Few are altogether deaf to the preaching of pine trees. Their sermons on the mountains go to our hearts; and if people in general could be got into the woods, even for once, to hear the trees speak for themselves, all difficulties in the way of forest preservation would vanish.
-- John Muir
13Smooth Flow In this location, Redwood Creek is concentrated into a narrow channel. This made the water a bit deeper than elsewhere, allowing it to appear like an actual creek rather than, well, just a bunch of wet rocks. :) The gentle flow of the low stream suits well the soft moss the covers the rocks above it.
Everything is flowing -- going somewhere, animals and so- called lifeless rocks as well as water. Thus the snow flows fast or slow in grand beauty-making glaciers and avalanches; the air in majestic floods carrying minerals, plant leaves, seeds, spores, with streams of music and fragrance; water streams carrying rocks... While the stars go streaming through space pulsed on and on forever like blood...in Nature's warm heart.
-- John Muir
14The Clearing A somewhat rare "open space" at Muir Woods allows a view deeper into the forest.

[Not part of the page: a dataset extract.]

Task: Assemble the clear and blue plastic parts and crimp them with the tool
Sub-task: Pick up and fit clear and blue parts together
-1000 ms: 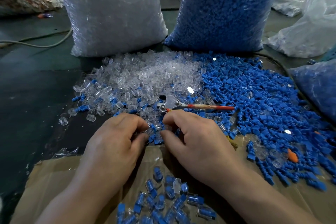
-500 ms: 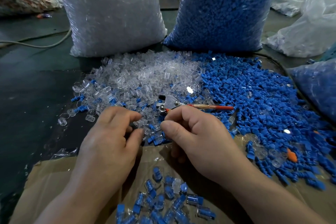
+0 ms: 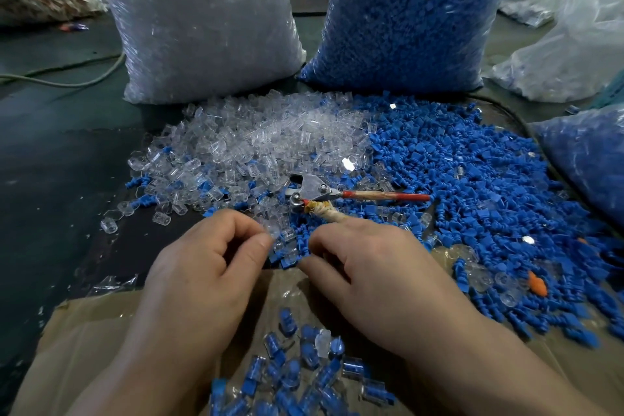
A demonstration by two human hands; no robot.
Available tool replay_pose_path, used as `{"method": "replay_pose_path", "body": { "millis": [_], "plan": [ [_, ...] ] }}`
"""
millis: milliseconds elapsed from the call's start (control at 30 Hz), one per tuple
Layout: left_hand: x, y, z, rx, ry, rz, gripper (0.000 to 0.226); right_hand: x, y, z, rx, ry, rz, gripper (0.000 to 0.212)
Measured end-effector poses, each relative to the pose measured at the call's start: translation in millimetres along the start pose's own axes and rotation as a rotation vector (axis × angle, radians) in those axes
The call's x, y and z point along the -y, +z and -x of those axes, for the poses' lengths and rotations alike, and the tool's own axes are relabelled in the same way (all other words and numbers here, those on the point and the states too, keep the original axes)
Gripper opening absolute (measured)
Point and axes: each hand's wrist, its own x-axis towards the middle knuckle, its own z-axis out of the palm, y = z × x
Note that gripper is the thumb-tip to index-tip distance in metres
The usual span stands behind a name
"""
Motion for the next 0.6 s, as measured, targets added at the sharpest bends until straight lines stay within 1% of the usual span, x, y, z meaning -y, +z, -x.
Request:
{"method": "replay_pose_path", "body": {
  "millis": [67,133,267,367,467,533,600],
  "plan": [
    [1,-2,-1,0.001,0.003,-0.076,0.004,-1,1,0,0.001,-0.018,0.080,0.027],
    [-2,-3,-2,0.043,0.031,-0.143,0.008,-3,1,-1,0.002,-0.035,0.111,0.021],
    [-7,-3,-1,0.123,0.072,-0.169,0.010,0,3,-2,0.003,-0.055,0.109,0.027],
    [-8,-1,1,0.160,0.084,-0.128,0.010,1,7,-4,-0.001,-0.054,0.121,0.030],
    [-9,1,2,0.214,0.077,-0.060,0.009,1,8,-5,-0.003,-0.054,0.122,0.026],
    [-10,2,2,0.212,0.056,-0.009,0.009,0,8,-5,-0.022,-0.057,0.123,0.024],
    [-8,4,2,0.191,0.000,0.073,0.009,0,8,-5,-0.037,-0.047,0.111,0.024]
  ]
}}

It has been said that trees are imperfect men, and seem to bemoan their imprisonment rooted in the ground. But they never seem so to me. I never saw a discontented tree. They grip the ground as though they liked it, and though fast rooted they travel about as far as we do. They go wandering forth in all directions with every wind, going and coming like ourselves, traveling with us around the sun two million miles a day, and through space heaven knows how fast and far!
-- John Muir
15The Forest Goes On Muir Woods National Monument isn't especially large; you can see it in a couple of hours (though you could easily wander among the giants for many more.) Many of the pathways also connect to longer trails that go all over the area. I wanted to keep going into the forest, but unfortunately, I eventually had to turn back... I hope I will be able to return someday soon.
People ought to saunter in the mountains - not hike! Do you know the origin of that word "saunter"? It's a beautiful word. Away back in the Middle Ages people used to go on pilgrimages to the Holy Land, and when people in the villages through which they passed asked where they were going, they would reply, "a la sainte terre" -- "to the Holy Land". And so they became known as "sainte-terre-ers" or "saunterers". Now these mountains are our Holy Land, and we ought to saunter through them reverently, not "hike" through them.